====== DATA EXCERPT
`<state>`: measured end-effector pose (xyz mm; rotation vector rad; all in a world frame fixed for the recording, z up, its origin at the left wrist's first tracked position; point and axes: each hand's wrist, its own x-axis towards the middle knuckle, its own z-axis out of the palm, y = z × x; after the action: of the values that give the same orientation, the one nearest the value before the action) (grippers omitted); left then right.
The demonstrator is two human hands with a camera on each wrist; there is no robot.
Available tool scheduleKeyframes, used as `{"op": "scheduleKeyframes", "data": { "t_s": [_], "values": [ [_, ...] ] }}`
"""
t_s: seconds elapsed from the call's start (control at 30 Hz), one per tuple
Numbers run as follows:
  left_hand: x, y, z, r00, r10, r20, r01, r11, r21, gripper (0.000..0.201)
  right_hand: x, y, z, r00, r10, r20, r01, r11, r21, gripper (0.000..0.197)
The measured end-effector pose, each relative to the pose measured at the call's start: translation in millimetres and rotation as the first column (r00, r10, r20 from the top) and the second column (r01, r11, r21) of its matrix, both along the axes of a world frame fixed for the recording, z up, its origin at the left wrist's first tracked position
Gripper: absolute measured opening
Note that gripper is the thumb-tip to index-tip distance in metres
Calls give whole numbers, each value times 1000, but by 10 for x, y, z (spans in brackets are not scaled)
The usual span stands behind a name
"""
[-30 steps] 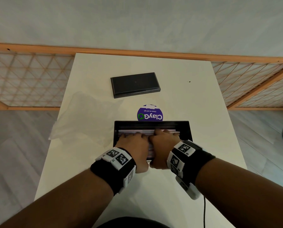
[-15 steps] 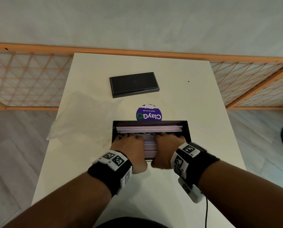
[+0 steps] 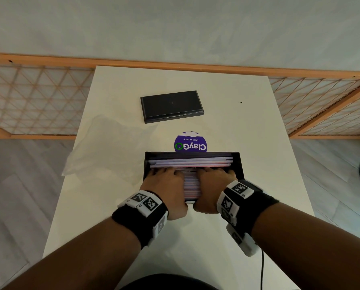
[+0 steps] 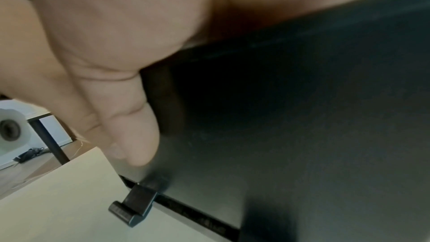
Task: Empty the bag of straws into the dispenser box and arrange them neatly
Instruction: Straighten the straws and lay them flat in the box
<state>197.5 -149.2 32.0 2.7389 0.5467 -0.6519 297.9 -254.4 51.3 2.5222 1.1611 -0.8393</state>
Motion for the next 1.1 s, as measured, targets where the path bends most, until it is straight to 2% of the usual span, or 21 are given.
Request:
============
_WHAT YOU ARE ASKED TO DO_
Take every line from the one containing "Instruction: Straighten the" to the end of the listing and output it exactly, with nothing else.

_EXERCISE RESPONSE_
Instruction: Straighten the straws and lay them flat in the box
<state>197.5 -149.2 32.0 2.7389 0.5467 -0.6519 297.9 -254.4 51.3 2.5222 1.1611 -0.8393</state>
Motion for the next 1.1 s, as measured, targets where the path bends most, until it is straight to 2% of the usual span, or 21 are given.
Request:

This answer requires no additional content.